This is Day 5 of a devotional series called "The Twelve Days of Christmas." The point today for the devotional just happened to be echoed in the news event of Michael Moore today. If you would like to receive the rest of the devotionals in your inbox just enter your email above . . .
Michael Moore is crusading again. This time in from of Trump Tower in New York City. He is holding a sign that says, “we are all Muslim” in reaction to Donald Trump’s ideas about how to keep the US safe in a world of terror.
Are we really all Muslim? Catholic? Jewish? This is at the core of what Christmas is all about.
After holding a sign there for a while he was asked to leave. He left and went home to write an open letter to Donald Trump. Moore delves more deeply into his thoughts in the letter, including how he was:
“raised to believe that we are all each other's brother and sister, regardless of race, creed or color. That means if you want to ban Muslims, you are first going to have to ban me. And everyone else. We are all Muslim. Just as we are all Mexican, we are all Catholic and Jewish and white and black and every shade in between.”
Of course the idea of sticking by people that are being unfairly treated is remarkable. The problem is with the statement, “We Are All Muslim.” No we are not. We are all human. Period. And regardless of what labels we add to ourselves, unless we start with that fact we will have a very hard time understanding the nature of the problem we have getting along.
You might be asking, “what in the world does this have to do with Christmas?”
Think about it. Magi come from Arabia or Persia – from a cult that worships astral deities and looks to astrology for answers. Shepherds (seen by most as lower on the pole of society) leave their fields behind. Mary and Joseph are so poor that they can’t even afford the usual sacrifice for the baby Jesus right after His birth. Foreigners, ‘lowlifes’ and the poor – all central characters in the drama of Christmas. God Himself picks a somewhat insignificant clan from a socially and geopolitically insignificant race of people in an obscure corner of the world to birth His Son. So it seems like God knows the poor and the powerless very well – going so far as to purposefully choose the marginalized and the forgotten.

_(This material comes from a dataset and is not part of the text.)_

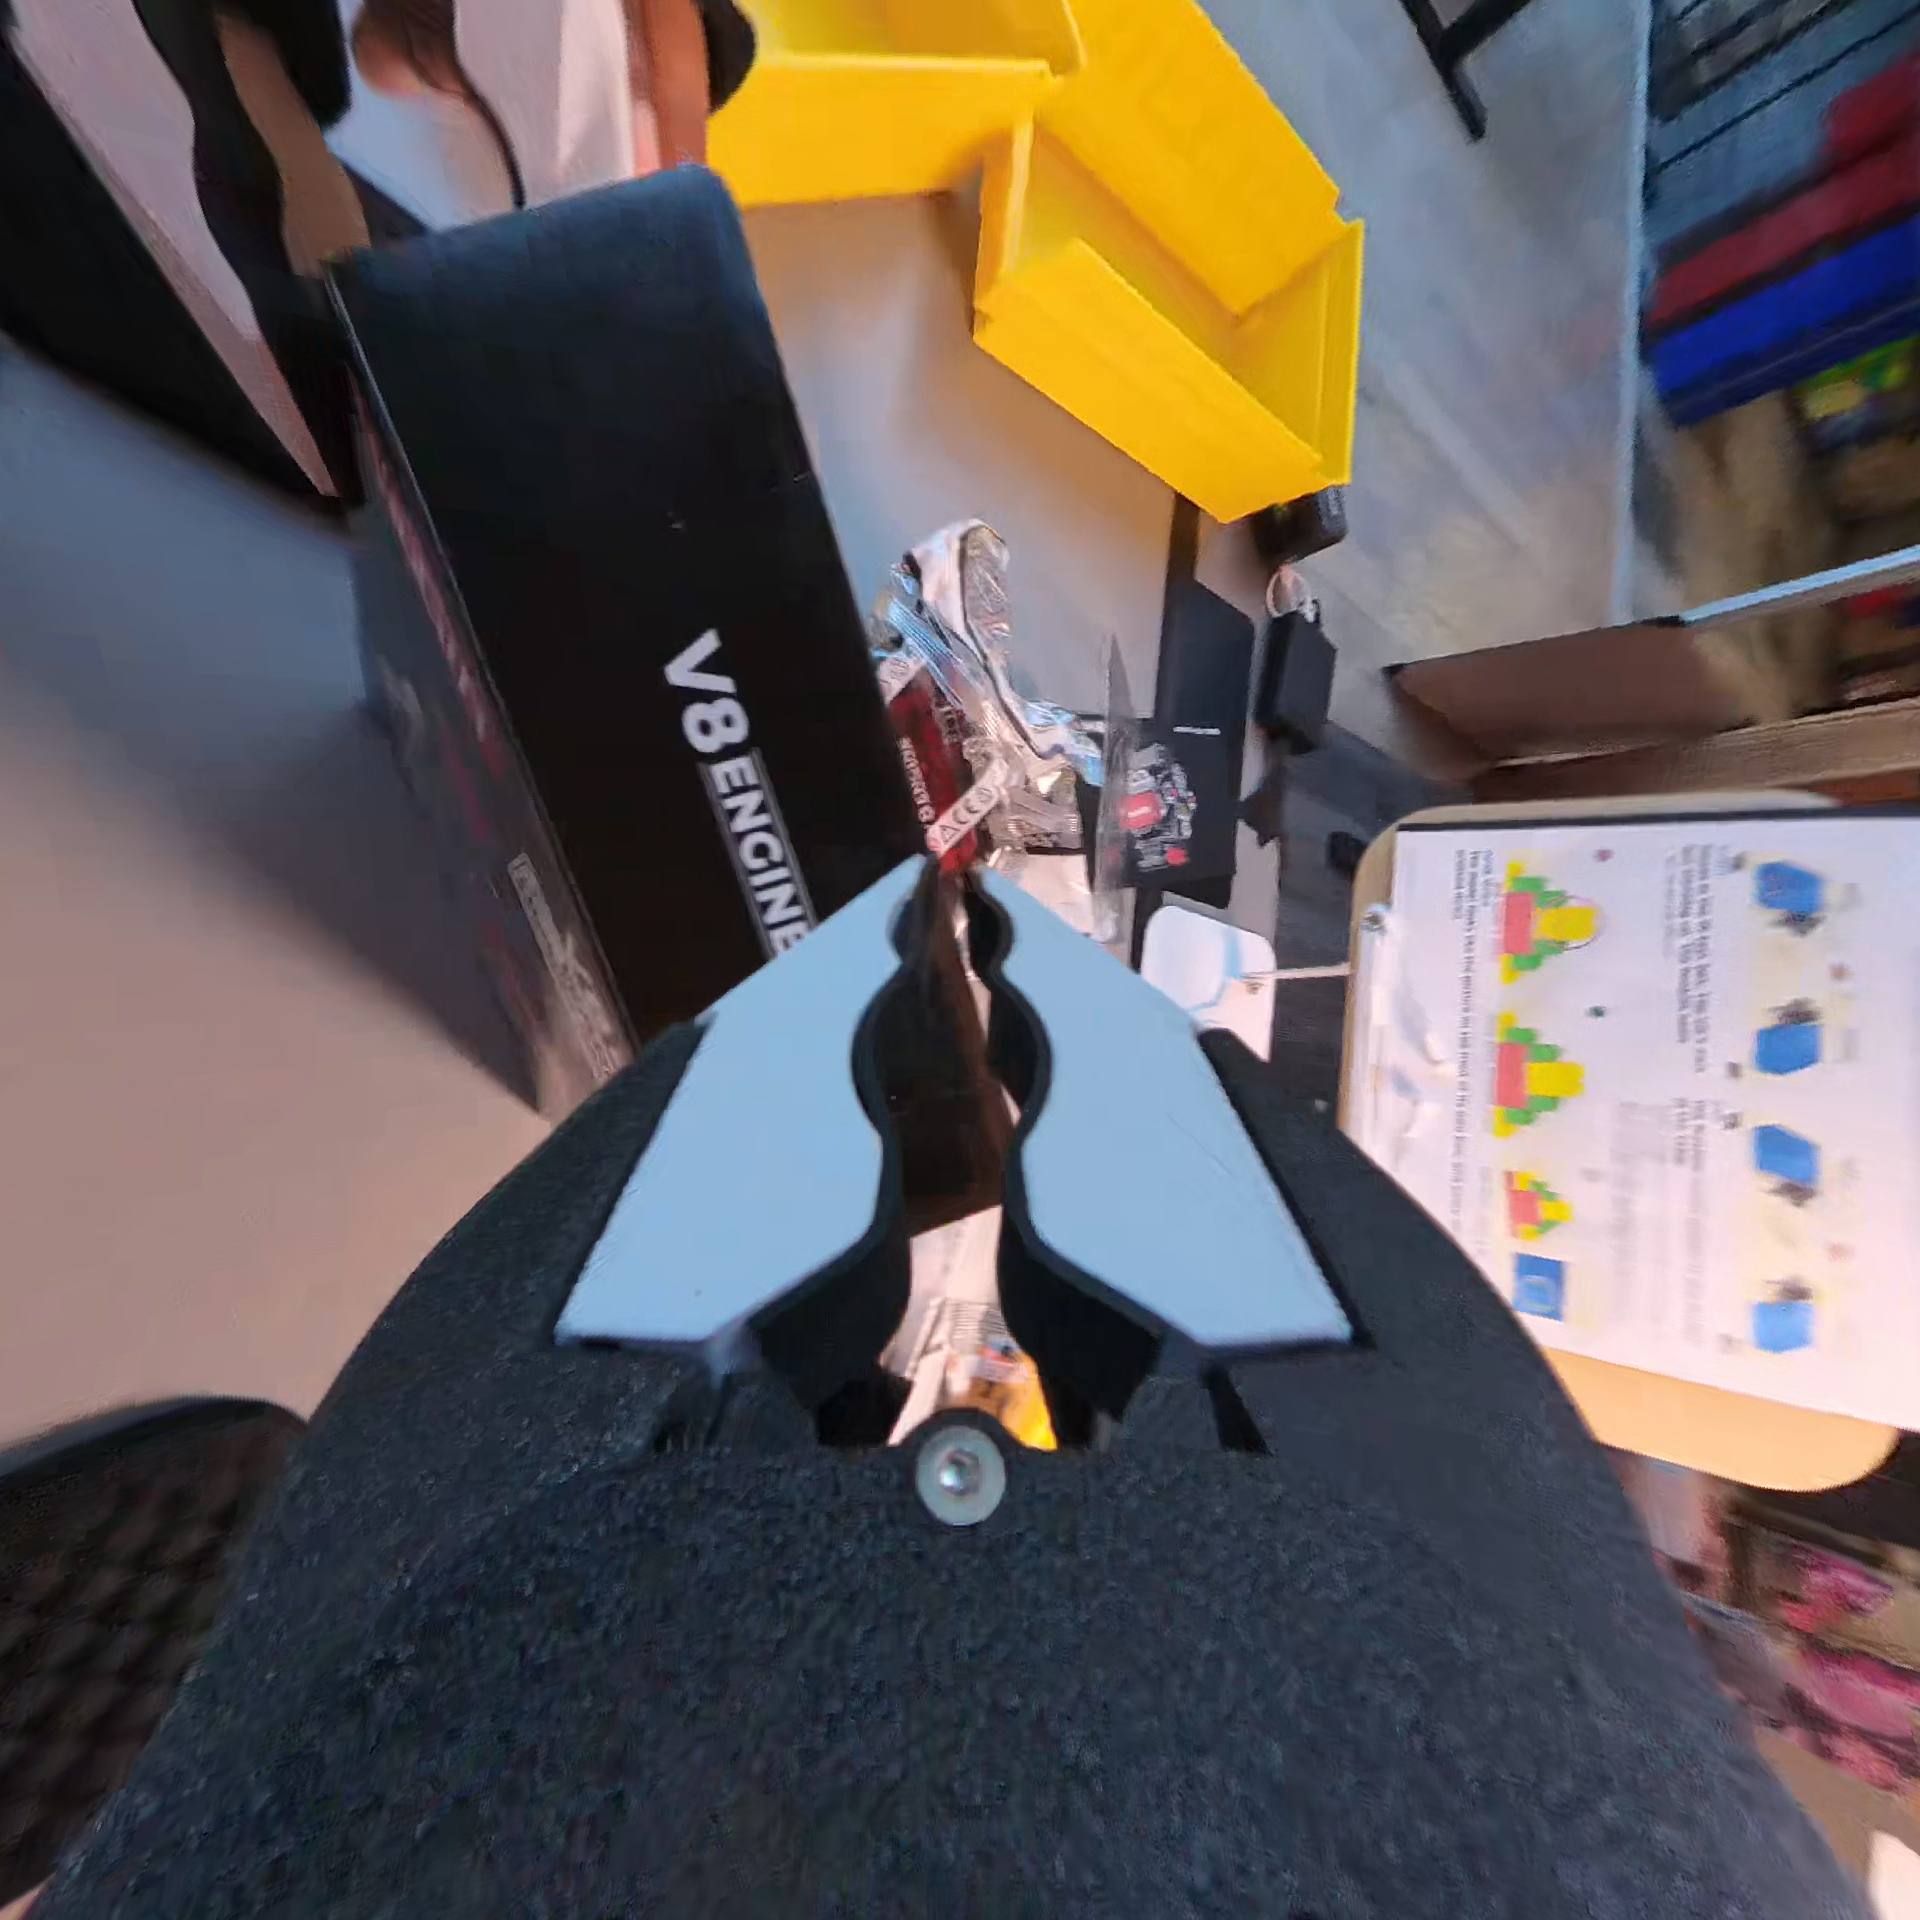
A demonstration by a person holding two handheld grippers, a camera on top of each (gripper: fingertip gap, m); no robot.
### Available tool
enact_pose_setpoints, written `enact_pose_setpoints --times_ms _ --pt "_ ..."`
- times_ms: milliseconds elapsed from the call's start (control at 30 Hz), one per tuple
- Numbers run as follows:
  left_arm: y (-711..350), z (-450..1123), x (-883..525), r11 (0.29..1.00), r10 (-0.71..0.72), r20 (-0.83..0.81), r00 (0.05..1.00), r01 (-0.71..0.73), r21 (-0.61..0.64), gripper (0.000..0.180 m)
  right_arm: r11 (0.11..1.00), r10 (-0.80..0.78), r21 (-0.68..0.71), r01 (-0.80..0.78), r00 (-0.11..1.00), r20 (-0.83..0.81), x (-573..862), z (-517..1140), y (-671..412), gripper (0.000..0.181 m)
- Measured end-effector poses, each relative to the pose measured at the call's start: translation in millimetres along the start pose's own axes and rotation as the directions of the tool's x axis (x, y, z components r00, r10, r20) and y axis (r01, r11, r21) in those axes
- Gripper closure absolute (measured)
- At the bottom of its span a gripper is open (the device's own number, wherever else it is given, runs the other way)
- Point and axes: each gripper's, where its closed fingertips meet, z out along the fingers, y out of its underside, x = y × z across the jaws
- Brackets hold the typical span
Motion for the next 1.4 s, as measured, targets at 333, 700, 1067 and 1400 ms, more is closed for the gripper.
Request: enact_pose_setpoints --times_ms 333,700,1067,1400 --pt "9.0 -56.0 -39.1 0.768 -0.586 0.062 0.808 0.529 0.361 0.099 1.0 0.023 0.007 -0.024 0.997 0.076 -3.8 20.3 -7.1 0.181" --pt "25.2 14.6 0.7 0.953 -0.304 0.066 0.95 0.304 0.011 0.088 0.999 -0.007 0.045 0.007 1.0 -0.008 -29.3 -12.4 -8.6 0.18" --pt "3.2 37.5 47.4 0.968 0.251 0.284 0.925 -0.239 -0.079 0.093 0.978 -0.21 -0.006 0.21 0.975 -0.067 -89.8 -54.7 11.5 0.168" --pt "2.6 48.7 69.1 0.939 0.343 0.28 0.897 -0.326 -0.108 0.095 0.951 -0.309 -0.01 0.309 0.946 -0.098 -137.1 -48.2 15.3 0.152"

But the poor and the powerless are transformed by their relationship to God, not to each other. It is the journey to Jesus that changes who the Magi are, not their solidarity with other Persians. They are no longer aliens but citizens. Mary and Joseph are no longer poor but overflowing with the assurance of God’s presence. The Shepherds are no longer ‘lowlifes’ – but lives changed by the very child they are going to visit.

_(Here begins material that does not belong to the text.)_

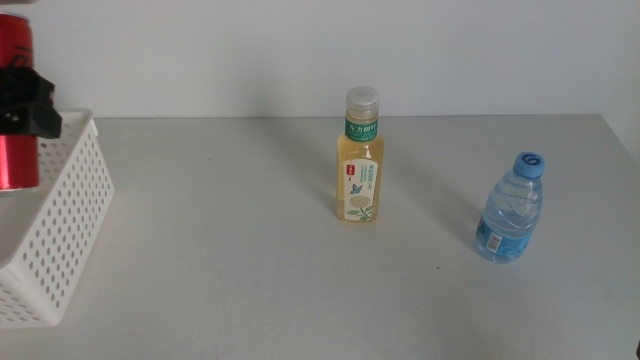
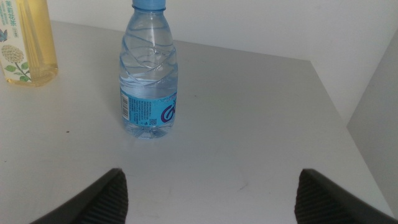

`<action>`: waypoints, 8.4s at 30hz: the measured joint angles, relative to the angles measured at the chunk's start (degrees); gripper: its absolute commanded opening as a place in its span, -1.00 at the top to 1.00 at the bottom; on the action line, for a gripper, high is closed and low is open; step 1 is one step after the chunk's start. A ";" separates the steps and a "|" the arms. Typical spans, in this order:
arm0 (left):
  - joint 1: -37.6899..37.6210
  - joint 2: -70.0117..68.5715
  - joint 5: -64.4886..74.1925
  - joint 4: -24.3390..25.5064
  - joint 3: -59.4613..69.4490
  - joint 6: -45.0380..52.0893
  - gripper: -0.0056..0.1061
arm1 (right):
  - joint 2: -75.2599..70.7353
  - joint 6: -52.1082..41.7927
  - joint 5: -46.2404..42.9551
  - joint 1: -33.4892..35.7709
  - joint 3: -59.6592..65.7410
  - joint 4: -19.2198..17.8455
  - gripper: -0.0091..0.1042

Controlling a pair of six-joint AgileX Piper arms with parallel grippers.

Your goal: Use arms to grab the bottles and put them into the dustbin to the left of the table.

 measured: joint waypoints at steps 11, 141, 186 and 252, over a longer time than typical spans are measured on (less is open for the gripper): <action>12.63 14.38 10.37 -2.58 -14.97 7.72 0.93 | 0.00 0.00 0.00 0.00 0.00 0.00 -0.40; -46.26 32.84 -100.05 -10.21 24.78 3.15 -0.75 | 0.00 0.00 0.00 0.00 0.00 0.00 -0.40; -41.83 55.45 -103.82 -10.16 2.89 3.16 -0.55 | 0.00 0.00 0.00 0.00 0.00 0.00 -0.40; 10.58 28.43 16.36 9.09 -22.47 5.77 0.93 | 0.00 0.00 0.00 0.00 0.00 0.00 -0.40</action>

So no, we are not Muslims. We are not Christians. We are not Syrians. We are not White or Hispanic. We are not gay or transgendered.
We are human. We are loved by God.
Christmas is a story of journeys – people who leave homelands, childhoods, occupations for a time to spend it in the presence of God – touched by the common thread of their humanity . . . and the assurance of being loved.

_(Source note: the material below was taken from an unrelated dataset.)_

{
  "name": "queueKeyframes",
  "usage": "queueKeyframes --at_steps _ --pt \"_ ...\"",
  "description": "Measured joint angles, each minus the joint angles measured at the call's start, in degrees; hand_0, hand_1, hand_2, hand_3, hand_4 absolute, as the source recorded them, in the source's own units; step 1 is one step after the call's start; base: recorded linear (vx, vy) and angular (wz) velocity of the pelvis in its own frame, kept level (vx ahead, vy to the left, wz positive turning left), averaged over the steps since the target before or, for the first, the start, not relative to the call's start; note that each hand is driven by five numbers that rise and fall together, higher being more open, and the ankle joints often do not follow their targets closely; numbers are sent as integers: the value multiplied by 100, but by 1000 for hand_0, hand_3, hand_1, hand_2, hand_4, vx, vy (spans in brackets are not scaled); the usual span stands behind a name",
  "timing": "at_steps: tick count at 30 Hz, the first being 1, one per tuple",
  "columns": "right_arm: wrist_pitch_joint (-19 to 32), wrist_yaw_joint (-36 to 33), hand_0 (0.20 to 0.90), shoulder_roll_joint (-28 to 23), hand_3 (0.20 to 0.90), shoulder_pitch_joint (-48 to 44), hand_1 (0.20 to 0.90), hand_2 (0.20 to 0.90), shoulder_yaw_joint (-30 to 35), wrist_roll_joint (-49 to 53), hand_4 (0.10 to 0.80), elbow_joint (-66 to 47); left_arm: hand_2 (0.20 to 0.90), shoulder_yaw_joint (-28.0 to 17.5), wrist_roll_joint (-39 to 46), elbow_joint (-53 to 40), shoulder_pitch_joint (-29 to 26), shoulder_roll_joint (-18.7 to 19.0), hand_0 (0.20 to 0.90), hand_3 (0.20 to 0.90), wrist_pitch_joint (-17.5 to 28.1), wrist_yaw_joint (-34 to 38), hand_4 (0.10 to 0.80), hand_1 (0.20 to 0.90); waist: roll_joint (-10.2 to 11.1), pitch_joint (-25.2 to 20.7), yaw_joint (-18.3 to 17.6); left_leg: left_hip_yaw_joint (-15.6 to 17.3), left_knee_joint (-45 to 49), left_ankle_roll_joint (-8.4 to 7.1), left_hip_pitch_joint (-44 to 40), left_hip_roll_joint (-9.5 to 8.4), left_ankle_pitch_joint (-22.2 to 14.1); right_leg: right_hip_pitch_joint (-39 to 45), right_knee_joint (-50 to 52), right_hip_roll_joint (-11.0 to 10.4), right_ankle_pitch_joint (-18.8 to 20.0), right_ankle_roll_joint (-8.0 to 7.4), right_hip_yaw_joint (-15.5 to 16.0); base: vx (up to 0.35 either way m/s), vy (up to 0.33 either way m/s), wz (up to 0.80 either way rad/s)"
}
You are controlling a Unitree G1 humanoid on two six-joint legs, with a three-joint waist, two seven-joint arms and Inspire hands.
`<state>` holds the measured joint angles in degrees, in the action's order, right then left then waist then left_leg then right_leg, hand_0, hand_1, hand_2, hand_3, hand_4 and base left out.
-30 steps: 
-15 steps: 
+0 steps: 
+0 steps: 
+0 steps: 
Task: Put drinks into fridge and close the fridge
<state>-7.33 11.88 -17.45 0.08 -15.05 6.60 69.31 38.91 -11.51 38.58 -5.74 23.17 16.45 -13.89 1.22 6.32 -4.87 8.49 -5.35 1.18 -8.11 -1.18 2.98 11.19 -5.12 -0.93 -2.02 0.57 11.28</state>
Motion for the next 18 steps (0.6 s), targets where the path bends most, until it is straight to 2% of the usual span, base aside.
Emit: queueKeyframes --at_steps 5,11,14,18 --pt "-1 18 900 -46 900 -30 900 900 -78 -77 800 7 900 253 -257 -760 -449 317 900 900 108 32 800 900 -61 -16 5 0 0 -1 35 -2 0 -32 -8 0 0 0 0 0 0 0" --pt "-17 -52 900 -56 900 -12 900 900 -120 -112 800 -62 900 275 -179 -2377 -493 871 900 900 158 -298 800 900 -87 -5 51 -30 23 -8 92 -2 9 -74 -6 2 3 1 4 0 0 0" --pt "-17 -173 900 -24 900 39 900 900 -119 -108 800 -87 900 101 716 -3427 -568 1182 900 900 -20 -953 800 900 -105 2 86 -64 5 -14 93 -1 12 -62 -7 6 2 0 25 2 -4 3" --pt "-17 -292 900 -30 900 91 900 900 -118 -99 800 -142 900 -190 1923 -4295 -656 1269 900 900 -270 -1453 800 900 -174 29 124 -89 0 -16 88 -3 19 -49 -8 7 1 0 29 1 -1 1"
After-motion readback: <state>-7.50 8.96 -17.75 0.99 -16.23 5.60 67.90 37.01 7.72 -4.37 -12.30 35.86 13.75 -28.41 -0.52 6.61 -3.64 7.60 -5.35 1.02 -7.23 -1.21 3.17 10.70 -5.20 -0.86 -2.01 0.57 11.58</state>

Christmas reminds us that the only way to be fully human and to realize we are deeply loved is to journey (one step at a time) to the peace offered to us with God in the person of Jesus. Being Muslim won’t save us. Going to Church won’t save us. Fighting for equality won’t save us. Even love won’t save us.
Recognizing that we are all human and in need of the love of God in Jesus is the only hope we have.